The 5-pin advantage
Because the sockets accept 5-pin switches natively, you never need to clip the plastic guide legs off a switch, which owners of 3-pin-only boards must do. Any switch listed as MX-compatible drops straight in.
What does not fit
- Low-profile switches (Choc, Gateron LP): wrong physical format
- Hall effect or optical switches: the PCB reads mechanical contacts only
- Plate-mount stabilizer-dependent oddities are irrelevant here; the Pro uses screw-in PCB stabs
Practical tips
The Pro's north-facing sockets mean some Cherry-profile keycaps can brush long-pole switch housings; if you pair heavy custom caps with fast bottom-out switches, test one key first. When inserting switches, support the socket from behind on the first few until you get the feel, bent pins are the number one hot-swap complaint on this board.
What owners report about the sound
The Pro's aluminum case and gasket mount dominate the acoustics more than switch choice does. Two community findings worth knowing before you buy a big batch: early units were widely reported to have a metallic ping from the case and stock stabilizers, which owners treat with case foam and stabilizer tuning rather than switch swaps; and the deep, marbly sound profiles you hear in typing tests come mostly from heavy lubed linears combined with those mods, not from any switch alone. If you are switch shopping to fix a sound complaint, search community threads for your exact complaint first; the fix is often not switches at all.
Buying the batch: a short checklist
- Count first. A 75% layout needs a bit over 80 switches; buy one pack size up so you have spares.
- Check pins straight out of the bag. Factory-bent pins turn up in every brand's packs; straighten them with tweezers before insertion, not after a failed press.
- Decide on lubing before installing. Hand-lubing 90 switches is a full weekend; factory-lubed options exist from most makers now, and owners rate the good ones as close enough for most ears.
- Long-pole switches under Cherry-profile caps is the one pairing to test on a single key first, because of the north-facing sockets.

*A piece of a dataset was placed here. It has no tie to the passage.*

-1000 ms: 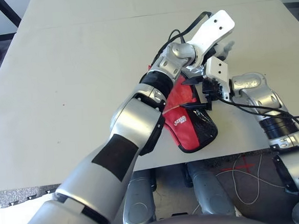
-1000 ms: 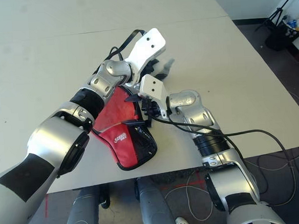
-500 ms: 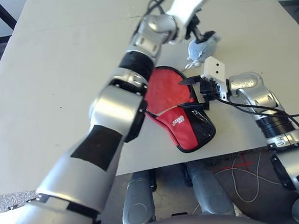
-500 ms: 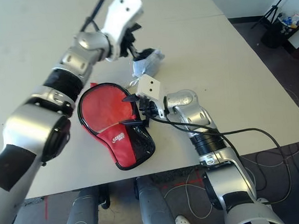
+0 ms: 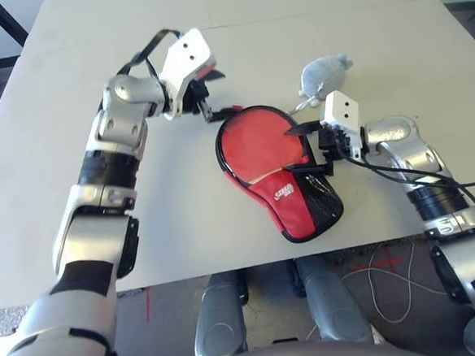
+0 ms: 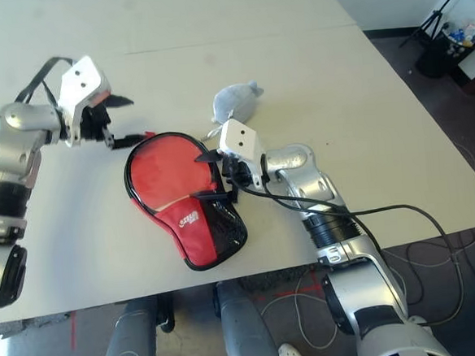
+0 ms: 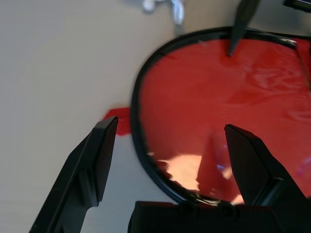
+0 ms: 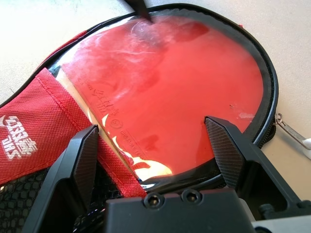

Plates change the answer too
The switch is only half of the feel equation on this board. Glorious and third parties sell alternative plates for the Pro in materials like polycarbonate, aluminum and brass, and the community consensus is that plate material shifts feel and sound as much as a switch change: softer plates flex and sound deeper, stiff plates feel firmer and brighter. Check which plate your unit shipped with before blaming or crediting the switches for anything. If you plan both a plate swap and new switches, install the switches after the new plate is in, since every switch has to come out for a plate change anyway.